*** Data shown ***
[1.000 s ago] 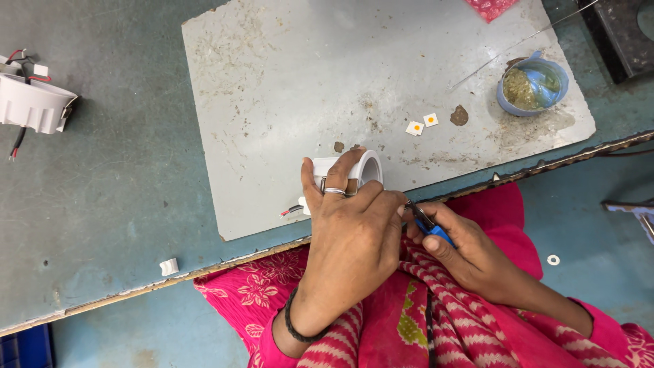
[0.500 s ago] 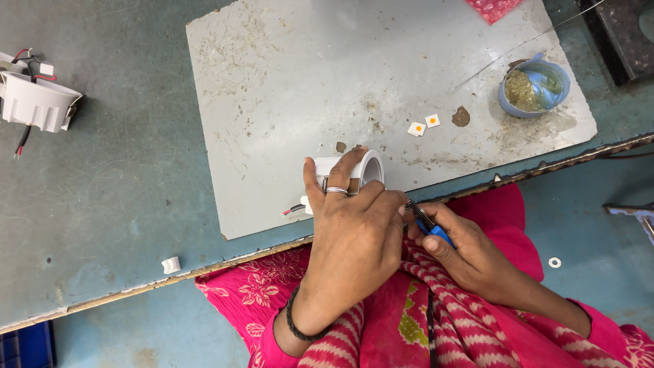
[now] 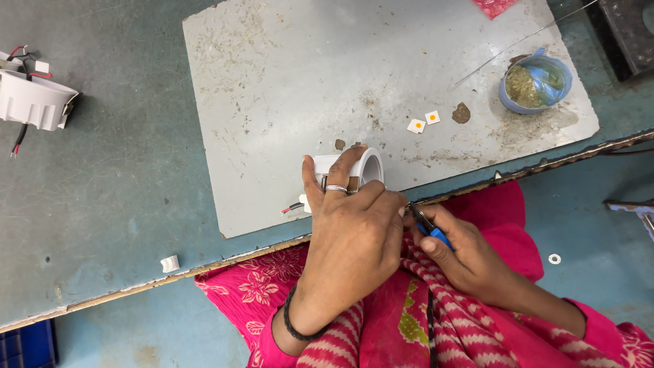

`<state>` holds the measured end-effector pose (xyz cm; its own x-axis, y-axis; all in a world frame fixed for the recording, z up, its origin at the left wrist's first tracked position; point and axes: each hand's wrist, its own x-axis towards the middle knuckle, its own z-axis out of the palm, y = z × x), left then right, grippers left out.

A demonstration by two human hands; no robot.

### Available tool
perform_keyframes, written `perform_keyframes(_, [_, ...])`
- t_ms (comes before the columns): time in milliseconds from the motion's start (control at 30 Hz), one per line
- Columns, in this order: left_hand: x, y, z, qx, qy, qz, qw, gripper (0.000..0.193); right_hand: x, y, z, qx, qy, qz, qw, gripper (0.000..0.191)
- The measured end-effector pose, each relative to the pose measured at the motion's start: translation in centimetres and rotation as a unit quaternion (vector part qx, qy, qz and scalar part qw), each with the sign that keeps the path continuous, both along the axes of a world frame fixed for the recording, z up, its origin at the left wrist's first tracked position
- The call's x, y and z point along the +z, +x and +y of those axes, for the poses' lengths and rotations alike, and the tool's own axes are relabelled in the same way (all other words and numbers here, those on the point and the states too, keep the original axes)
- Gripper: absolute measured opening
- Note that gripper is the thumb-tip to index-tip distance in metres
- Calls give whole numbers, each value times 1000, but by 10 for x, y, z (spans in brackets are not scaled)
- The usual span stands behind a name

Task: The person solders small LED chips onto red and black wires using a soldering iron, holding a white plastic lamp housing in one hand. They dip wire ends into a small blue cup of paste, strip wires with pliers, and attach LED chips to the housing while working at a bench.

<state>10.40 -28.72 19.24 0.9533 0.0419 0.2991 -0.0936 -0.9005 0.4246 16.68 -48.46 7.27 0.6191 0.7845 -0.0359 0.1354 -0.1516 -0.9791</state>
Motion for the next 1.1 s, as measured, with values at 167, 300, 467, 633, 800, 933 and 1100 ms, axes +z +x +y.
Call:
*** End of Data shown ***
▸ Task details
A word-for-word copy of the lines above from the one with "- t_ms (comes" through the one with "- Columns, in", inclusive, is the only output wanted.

▸ Solved problem
- t_ms (comes before the columns): time in milliseconds from the motion's start (control at 30 Hz), one per line
- Columns, in this order: left_hand: x, y, z, qx, qy, qz, qw, gripper (0.000..0.193); right_hand: x, y, z, qx, qy, qz, qw, gripper (0.000..0.191)

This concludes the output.